** Exercise goal **
In the entries that follow, how many lines include the string "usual"? The answer is the number only.

Dataset records
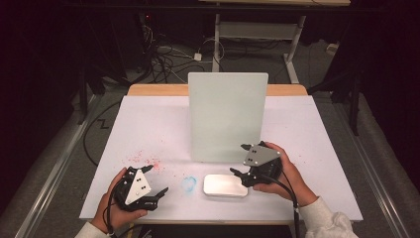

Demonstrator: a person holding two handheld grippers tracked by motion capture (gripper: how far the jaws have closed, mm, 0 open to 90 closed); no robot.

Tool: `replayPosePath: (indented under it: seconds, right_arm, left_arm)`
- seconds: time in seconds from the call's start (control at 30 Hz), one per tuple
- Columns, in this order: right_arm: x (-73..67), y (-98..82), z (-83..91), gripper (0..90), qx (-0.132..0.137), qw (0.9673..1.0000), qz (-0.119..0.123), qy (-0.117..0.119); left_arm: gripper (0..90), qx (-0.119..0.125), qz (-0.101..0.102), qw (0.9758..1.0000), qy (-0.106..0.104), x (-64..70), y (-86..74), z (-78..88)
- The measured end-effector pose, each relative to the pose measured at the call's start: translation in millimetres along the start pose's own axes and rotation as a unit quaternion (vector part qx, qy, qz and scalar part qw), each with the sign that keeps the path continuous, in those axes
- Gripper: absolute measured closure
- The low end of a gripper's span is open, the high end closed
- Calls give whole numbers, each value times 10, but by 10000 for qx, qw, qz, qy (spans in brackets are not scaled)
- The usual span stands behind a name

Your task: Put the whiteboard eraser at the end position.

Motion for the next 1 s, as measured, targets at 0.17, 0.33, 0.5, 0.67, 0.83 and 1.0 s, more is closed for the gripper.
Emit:
replayPosePath:
  seconds: [0.17,0.33,0.5,0.67,0.83,1.0]
  right_arm:
    - [86,16,55,237,46,9994,-69,-321]
    - [147,32,113,220,111,9983,-124,-560]
    - [226,23,186,206,178,9960,-202,-855]
    - [304,-17,266,194,198,9936,-332,-1062]
    - [374,-68,348,186,224,9910,-443,-1246]
    - [424,-119,419,185,232,9888,-506,-1387]
  left_arm:
    - [178,9,10,10000,9,-3,0,4]
    - [178,16,17,10000,24,-5,1,7]
    - [178,19,20,10000,23,-4,1,10]
    - [178,11,24,10000,26,-4,-2,9]
    - [178,6,21,10000,33,-5,-1,7]
    - [178,3,17,10000,36,-5,-1,9]
Point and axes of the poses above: each handheld gripper's, and its own axes: z roughly backward along the jaws, y roughly out of its top, x roughly to its right, the point moved 9 cm from there along -z, roughly forward along the jaws, and after that the axes turned 4 degrees about -y, right-handed, at the moved point
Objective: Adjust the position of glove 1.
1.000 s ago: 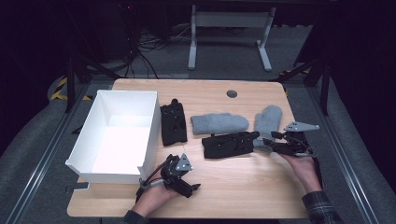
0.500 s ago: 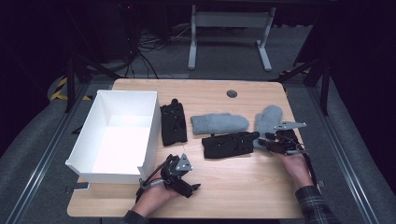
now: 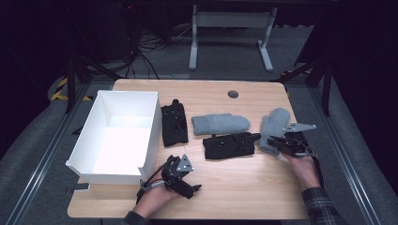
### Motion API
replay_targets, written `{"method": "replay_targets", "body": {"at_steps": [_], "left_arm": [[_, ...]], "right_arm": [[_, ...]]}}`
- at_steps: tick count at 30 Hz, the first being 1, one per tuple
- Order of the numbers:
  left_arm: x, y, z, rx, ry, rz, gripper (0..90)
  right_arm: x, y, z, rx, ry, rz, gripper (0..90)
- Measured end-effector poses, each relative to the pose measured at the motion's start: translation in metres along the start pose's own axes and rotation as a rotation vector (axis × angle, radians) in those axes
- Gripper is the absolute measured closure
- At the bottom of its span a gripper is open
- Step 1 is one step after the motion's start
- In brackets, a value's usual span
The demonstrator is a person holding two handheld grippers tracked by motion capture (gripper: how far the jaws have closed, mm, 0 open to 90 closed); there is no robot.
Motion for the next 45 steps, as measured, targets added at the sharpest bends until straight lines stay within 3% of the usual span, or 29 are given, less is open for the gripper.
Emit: {"method": "replay_targets", "body": {"at_steps": [5,11,18,20,23,27,31,32,35,39,42,45], "left_arm": [[0.0,0.0,0.0,0.0,0.001,-0.001,0.5],[0.0,0.0,0.0,-0.001,0.001,0.0,0.4],[0.0,0.0,0.0,0.0,0.0,-0.001,0.5],[0.0,0.0,0.0,0.0,0.0,0.0,0.5],[0.0,0.0,0.0,0.0,0.001,-0.001,0.4],[0.0,0.0,0.0,0.0,0.001,-0.001,0.5],[0.0,0.0,0.0,0.0,0.001,0.0,0.5],[0.0,0.0,0.0,0.0,0.001,0.0,0.5],[0.0,0.0,0.0,0.001,0.001,0.001,0.5],[0.0,0.0,0.0,0.001,0.001,0.001,0.6],[0.0,0.0,0.0,0.002,0.001,0.0,0.6],[0.0,0.0,0.0,0.002,0.002,0.001,0.7]], "right_arm": [[-0.013,-0.007,0.007,-0.013,0.002,0.01,81.4],[-0.03,-0.035,0.019,-0.041,0.011,-0.024,81.1],[-0.035,-0.058,0.028,-0.052,-0.004,-0.049,80.0],[-0.035,-0.069,0.033,-0.063,-0.017,-0.07,76.0],[-0.036,-0.074,0.033,-0.063,-0.012,-0.078,66.9],[-0.043,-0.068,0.026,-0.062,0.038,-0.074,58.9],[-0.042,-0.046,0.017,-0.062,0.051,-0.039,57.6],[-0.042,-0.046,0.017,-0.062,0.051,-0.039,57.6],[-0.031,-0.018,0.013,-0.05,0.034,-0.029,53.8],[-0.016,-0.009,0.013,-0.057,-0.003,-0.054,51.6],[-0.006,-0.01,0.015,-0.068,-0.041,-0.06,55.5],[0.001,-0.009,0.019,-0.067,-0.06,-0.071,70.3]]}}
Point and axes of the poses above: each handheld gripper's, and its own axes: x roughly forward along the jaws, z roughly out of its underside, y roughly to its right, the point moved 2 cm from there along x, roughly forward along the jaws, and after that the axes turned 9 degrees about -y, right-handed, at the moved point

** Result for this task **
3